Work item:
Of the lines in the data below, count the ones holding the string "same", and answer with that number only.

Dataset excerpt:
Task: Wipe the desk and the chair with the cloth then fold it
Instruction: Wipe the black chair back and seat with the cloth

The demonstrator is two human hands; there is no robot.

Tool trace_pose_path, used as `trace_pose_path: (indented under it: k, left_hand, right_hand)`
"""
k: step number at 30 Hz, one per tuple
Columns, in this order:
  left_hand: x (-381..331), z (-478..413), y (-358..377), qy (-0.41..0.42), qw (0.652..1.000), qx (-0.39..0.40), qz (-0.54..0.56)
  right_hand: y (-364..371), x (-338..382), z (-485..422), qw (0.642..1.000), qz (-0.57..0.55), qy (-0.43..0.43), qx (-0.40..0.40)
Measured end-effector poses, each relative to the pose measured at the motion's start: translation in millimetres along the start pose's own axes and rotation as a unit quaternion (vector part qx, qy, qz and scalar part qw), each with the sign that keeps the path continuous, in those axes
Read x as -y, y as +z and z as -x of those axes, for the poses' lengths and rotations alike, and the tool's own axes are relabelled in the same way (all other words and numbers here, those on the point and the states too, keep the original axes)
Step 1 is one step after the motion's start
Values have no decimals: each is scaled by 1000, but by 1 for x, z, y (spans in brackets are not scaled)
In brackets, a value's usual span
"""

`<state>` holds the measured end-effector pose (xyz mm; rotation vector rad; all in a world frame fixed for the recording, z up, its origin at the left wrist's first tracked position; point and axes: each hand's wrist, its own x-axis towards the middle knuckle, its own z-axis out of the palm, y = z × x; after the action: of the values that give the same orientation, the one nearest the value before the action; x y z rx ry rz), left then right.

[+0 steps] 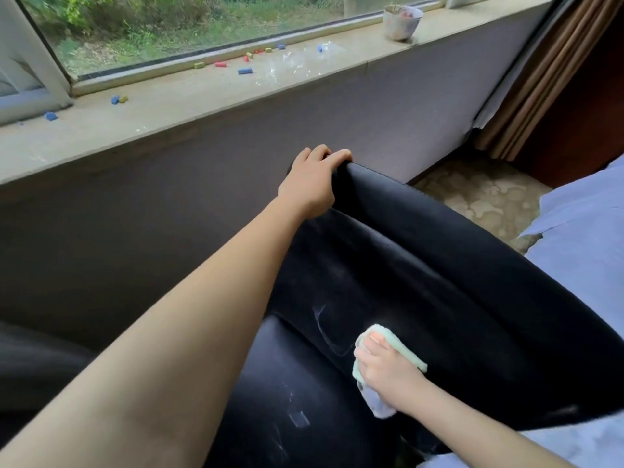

Answer:
2